- **Records for processing**
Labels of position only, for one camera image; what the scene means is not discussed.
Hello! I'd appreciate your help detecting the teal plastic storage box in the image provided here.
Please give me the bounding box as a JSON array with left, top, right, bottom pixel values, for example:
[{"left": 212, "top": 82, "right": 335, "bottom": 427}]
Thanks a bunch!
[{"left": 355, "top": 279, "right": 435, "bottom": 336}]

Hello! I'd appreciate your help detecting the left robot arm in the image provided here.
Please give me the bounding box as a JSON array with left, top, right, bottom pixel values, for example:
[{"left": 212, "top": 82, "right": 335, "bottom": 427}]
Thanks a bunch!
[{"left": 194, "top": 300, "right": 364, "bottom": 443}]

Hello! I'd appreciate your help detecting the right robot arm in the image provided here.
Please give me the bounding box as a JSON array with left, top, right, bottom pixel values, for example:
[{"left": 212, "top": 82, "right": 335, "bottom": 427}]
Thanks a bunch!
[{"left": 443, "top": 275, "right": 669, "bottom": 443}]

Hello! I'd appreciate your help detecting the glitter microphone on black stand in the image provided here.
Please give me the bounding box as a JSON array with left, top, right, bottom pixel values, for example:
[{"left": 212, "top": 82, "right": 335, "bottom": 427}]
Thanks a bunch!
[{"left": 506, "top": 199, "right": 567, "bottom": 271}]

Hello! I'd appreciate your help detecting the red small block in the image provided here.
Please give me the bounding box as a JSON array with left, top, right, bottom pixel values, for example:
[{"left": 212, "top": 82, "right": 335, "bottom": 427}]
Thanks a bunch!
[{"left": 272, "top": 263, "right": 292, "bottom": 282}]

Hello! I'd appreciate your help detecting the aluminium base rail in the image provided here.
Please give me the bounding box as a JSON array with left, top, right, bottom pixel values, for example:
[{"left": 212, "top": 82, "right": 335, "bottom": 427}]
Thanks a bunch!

- **Task details**
In the material, find each line with the word "here" and list it.

- **Exercise answer**
Hello! I'd appreciate your help detecting the teal plastic storage box in the image provided here.
Hello! I'd appreciate your help detecting the left robot arm in the image provided here.
Hello! I'd appreciate your help detecting the right robot arm in the image provided here.
Hello! I'd appreciate your help detecting the glitter microphone on black stand in the image provided here.
Hello! I'd appreciate your help detecting the red small block in the image provided here.
Hello! I'd appreciate your help detecting the aluminium base rail in the image provided here.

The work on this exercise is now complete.